Researchers have begun to innovate new saRNA constructs in order to improve upon this technology. Viruses have evolved over time to have their own proteins to inhibit the interferon response, which shuts down host cell translation through mechanisms such as phosphorylation of eukaryotic initiation factor 2 (eIF-2), in order to increase the viral replication. I’ve used a similar strategy to increase the antigen expression from saRNA. I designed constructs that incorporate interferon inhibiting proteins directly into the saRNA construct, whereas others have looked at incorporating these proteins into a separate mRNA molecule. While both have been shown to be effective strategies to increase the protein expression from saRNA, encoding the interferon inhibiting protein in the same molecule ensures that the protein is produced in the same cell where the RNA is sensed. I also observed that this increased the vaccine immunogenicity for an saRNA rabies vaccine and enabled us to use higher doses of RNA without the detrimental effects usually observed with increased dose, such as lower protein expression and cytokine secretion. Studies have also been done to investigate encoding the replicase and gene of interest in separate RNA molecules. These trans-amplifying systems have been shown to have similar replication efficiency and protein expression as the traditional cis-amplifying saRNA constructs. The main advantage would be that developing new vaccines may be easier if the replicase constructs do not vary, and only the new antigen construct would need to be developed and produced.

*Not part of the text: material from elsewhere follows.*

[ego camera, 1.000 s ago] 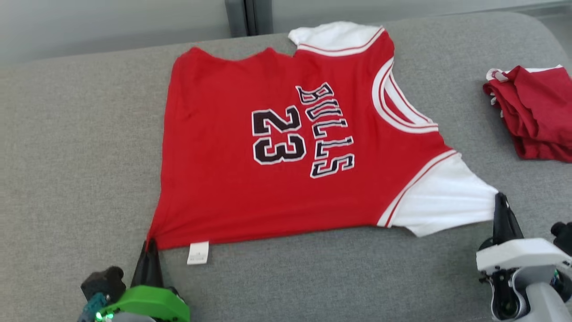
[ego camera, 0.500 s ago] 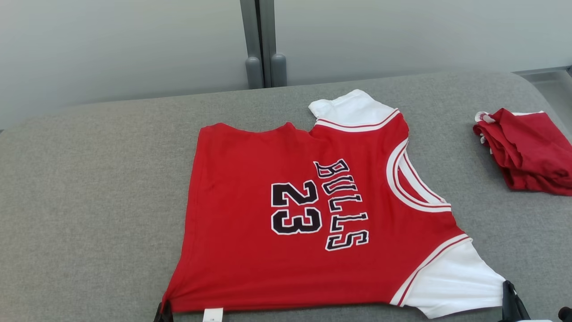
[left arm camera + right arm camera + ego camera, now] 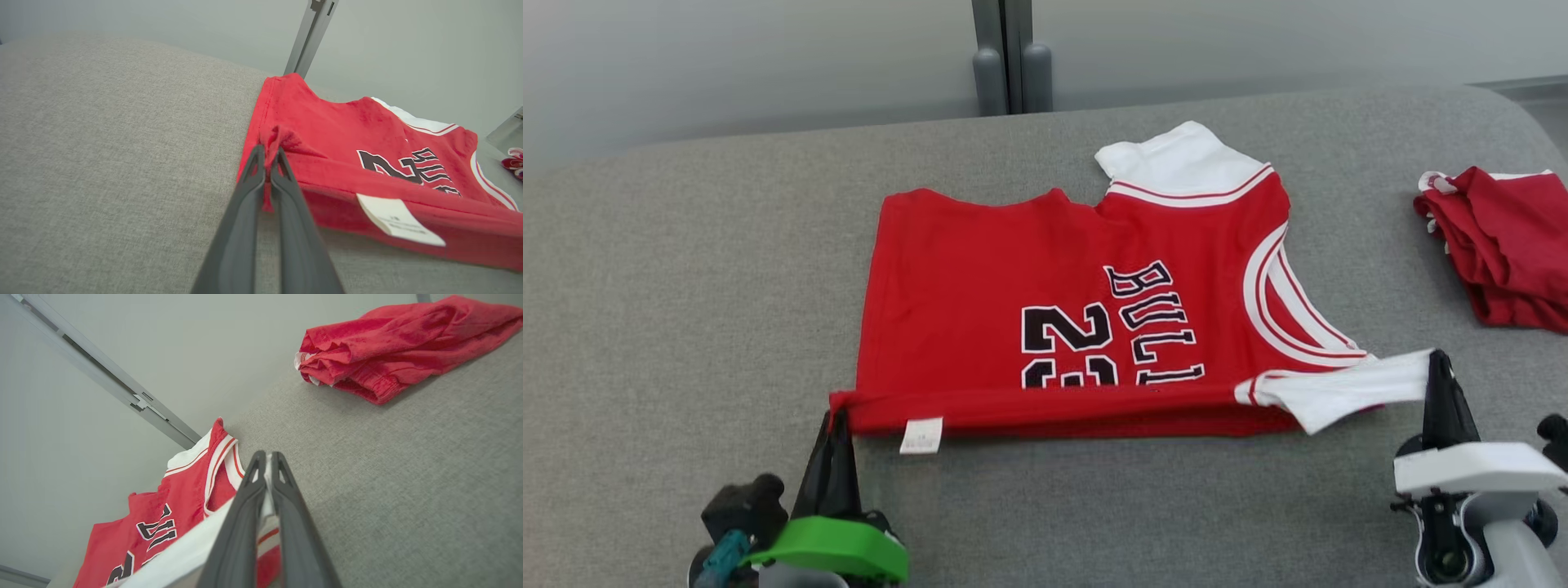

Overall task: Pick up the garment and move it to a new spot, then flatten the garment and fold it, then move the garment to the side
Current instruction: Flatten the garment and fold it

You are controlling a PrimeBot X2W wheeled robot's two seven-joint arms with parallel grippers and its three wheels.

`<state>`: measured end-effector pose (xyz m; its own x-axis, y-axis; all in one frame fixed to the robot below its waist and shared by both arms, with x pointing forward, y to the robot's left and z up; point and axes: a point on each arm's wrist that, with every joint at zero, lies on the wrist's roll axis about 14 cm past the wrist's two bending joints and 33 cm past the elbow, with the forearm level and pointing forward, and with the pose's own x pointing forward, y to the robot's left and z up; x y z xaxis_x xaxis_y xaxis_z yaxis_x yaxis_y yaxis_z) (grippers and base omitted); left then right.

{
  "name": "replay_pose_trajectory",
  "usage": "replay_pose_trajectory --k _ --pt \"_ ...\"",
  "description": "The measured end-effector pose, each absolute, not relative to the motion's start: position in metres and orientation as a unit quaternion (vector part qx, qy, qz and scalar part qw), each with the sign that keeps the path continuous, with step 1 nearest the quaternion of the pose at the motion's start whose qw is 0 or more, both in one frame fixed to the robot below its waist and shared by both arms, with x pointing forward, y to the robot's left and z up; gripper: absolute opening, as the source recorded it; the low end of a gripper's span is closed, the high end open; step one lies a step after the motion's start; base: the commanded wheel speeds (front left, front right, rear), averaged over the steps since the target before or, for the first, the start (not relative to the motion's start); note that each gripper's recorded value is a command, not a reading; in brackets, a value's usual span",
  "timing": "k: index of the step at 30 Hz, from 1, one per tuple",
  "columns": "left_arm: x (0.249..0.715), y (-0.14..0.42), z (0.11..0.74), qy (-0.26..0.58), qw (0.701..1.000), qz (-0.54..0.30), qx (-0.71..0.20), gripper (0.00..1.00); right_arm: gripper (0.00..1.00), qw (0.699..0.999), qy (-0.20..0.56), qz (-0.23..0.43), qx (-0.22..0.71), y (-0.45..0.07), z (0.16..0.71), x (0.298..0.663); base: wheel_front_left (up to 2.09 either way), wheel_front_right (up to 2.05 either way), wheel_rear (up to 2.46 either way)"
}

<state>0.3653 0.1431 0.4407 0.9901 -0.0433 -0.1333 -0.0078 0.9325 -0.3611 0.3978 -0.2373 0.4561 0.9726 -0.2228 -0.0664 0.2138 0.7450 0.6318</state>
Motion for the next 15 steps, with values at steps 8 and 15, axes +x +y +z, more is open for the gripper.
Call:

Historically, research was performed with virus replicon particles (VRP) which use the same replicase elements but as a virally launched replicon system as opposed to an RNA-launched replicon. These studies optimized the structural elements and sequences, primarily for cancer applications but also some infectious disease vaccines, which are now being used in in RNA-launched systems, such as saRNA vaccines. The convergence of these two fields (VRPs and mRNA vaccines) has led to the modern research being done with saRNA vaccines.

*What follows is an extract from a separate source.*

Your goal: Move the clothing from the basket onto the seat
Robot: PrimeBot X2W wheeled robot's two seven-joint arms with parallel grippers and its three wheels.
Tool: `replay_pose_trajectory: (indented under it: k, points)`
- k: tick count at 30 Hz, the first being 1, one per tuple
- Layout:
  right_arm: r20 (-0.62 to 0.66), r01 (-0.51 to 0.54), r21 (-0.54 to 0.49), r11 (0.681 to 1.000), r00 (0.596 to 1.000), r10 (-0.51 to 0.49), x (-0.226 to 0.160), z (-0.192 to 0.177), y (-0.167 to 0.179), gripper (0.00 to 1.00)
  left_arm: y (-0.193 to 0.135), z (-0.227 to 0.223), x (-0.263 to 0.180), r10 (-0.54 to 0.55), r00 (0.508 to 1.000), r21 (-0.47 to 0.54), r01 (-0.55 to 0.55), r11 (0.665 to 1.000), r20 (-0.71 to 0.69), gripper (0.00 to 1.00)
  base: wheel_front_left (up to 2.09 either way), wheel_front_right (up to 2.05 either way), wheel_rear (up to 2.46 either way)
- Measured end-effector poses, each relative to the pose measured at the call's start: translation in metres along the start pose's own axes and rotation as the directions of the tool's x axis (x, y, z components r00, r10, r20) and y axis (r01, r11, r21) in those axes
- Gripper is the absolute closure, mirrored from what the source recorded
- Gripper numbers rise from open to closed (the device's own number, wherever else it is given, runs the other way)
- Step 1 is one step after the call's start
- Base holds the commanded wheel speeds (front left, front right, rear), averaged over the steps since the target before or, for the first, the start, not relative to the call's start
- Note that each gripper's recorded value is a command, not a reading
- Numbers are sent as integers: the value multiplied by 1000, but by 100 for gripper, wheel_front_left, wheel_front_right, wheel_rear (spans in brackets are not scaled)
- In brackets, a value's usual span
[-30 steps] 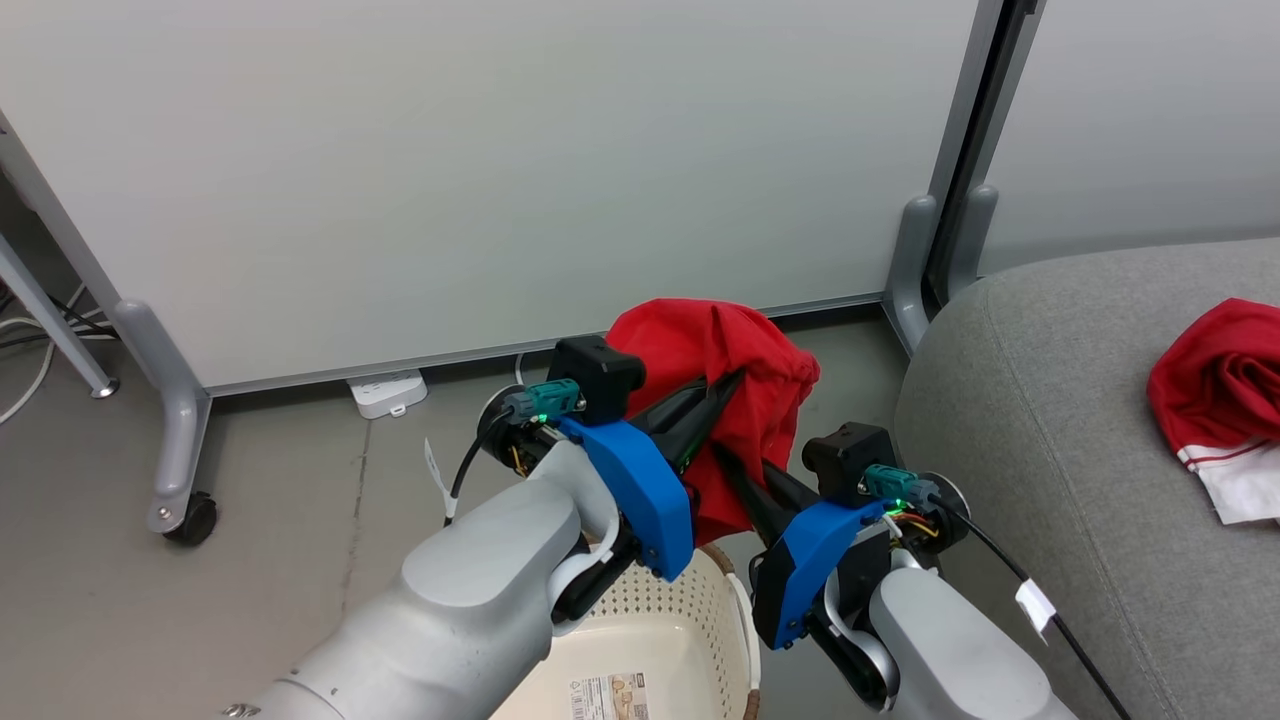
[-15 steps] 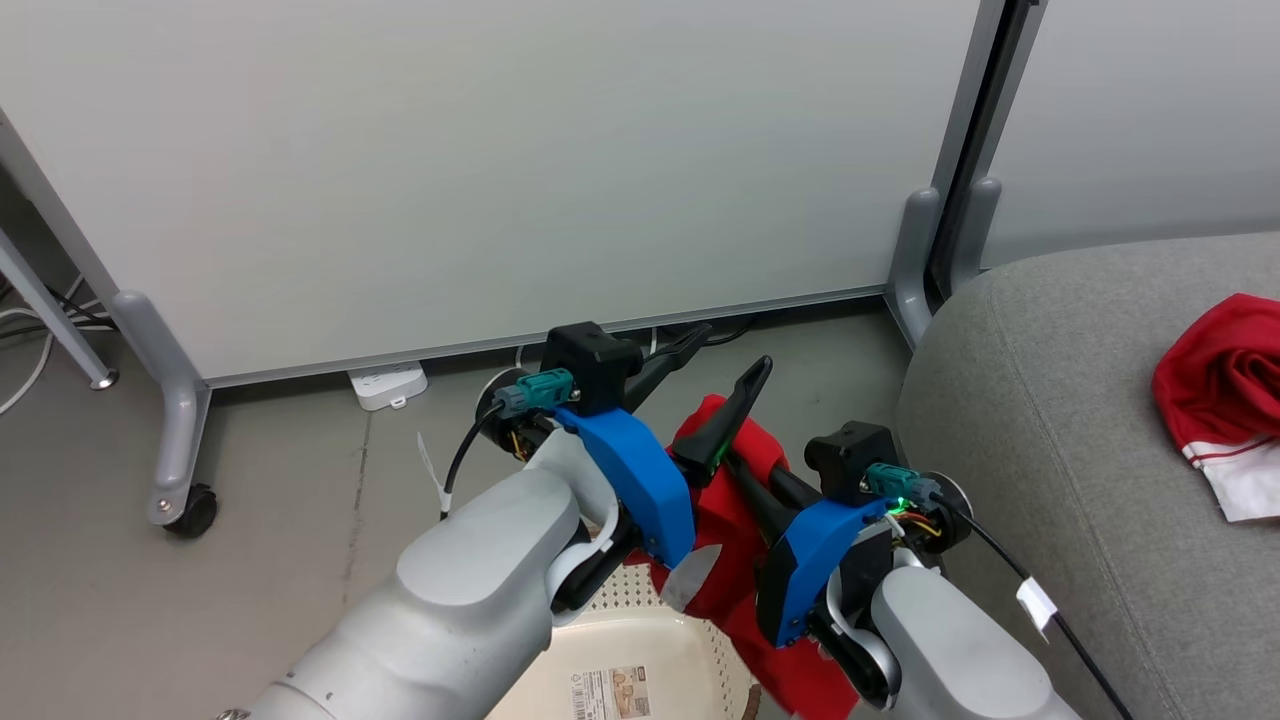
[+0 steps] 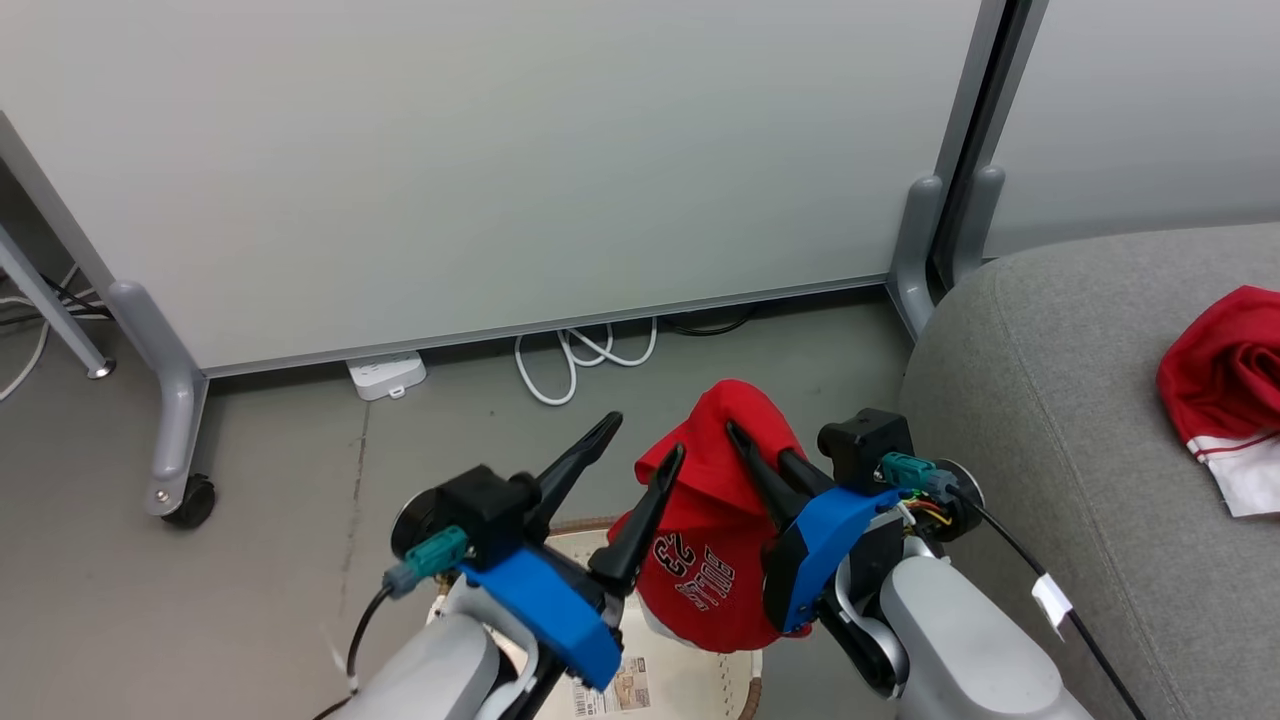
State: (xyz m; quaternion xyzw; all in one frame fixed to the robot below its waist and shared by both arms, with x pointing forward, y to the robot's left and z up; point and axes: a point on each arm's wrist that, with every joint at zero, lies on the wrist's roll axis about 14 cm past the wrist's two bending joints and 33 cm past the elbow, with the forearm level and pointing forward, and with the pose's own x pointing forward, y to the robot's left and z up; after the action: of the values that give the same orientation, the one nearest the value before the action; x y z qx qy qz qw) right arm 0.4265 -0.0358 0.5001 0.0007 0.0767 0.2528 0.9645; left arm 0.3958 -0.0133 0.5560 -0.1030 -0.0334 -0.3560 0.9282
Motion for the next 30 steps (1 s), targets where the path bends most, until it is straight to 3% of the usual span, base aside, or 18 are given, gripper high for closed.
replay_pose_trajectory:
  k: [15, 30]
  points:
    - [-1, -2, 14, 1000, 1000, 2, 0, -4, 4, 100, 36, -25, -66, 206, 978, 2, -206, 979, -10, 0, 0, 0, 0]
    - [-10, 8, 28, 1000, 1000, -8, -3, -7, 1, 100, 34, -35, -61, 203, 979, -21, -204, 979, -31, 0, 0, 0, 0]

saRNA is a large, negatively charged molecule which is not efficiently taken up by cells without a delivery system. The paradigm in the field of saRNA delivery is to use a cationic or ionizable delivery vehicle to complex the saRNA, which neutralizes the charge and forms a particle of ~100 nm in order to promote cellular uptake and cytoplasmic release. There are a number of strategies that have been utilized for saRNA delivery to date, including LNPs (similar to those used in the approved Pfizer/BioNTech and Moderna vaccines), polymeric nanoparticles and cationic nanoemulsions. There are advantages and disadvantages to each of these systems, but overall, the field of delivery is an ongoing area of importance. Although the sensing mechanisms of RNA are well known, the sensing of delivery vehicles is not well understood although it likely highly influences vaccine immunogenicity. Ideally, delivery systems would be able to target certain tissue or cells, adjuvant the saRNA in a complementary manner and ensure release of a large proportion of the saRNA into the cytoplasm.

The first-in-human clinical trial for an saRNA vaccine was performed in 2020 for a COVID-19 vaccine by our team at Imperial College London, which concluded the combined phase I/II clinical trial in January 2021. The doses used in the trial, ranging from 0.1 to 10 µg, compared to 30 µg for the Pfizer/BioNTech vaccine and 100 µg for the Moderna vaccine, illustrate the benefits of this platform. In the context of a pandemic, these doses would enable 10–1,000 times as many doses from the same batch of RNA. However, COVID-19 is not the only pathogen that’s been explored for this platform. Other applications have included infectious diseases such as influenza, rabies, HIV-1, malaria, Chlamydia trachomatis, Ebola, RSV and Zika viruses, as well as oncology applications such as melanoma and colon carcinoma. Future research will likely include optimizing both the molecular design of saRNA (sequence and structural elements), the delivery vehicle, as well as the manufacturing and quality control processes used for these vaccines.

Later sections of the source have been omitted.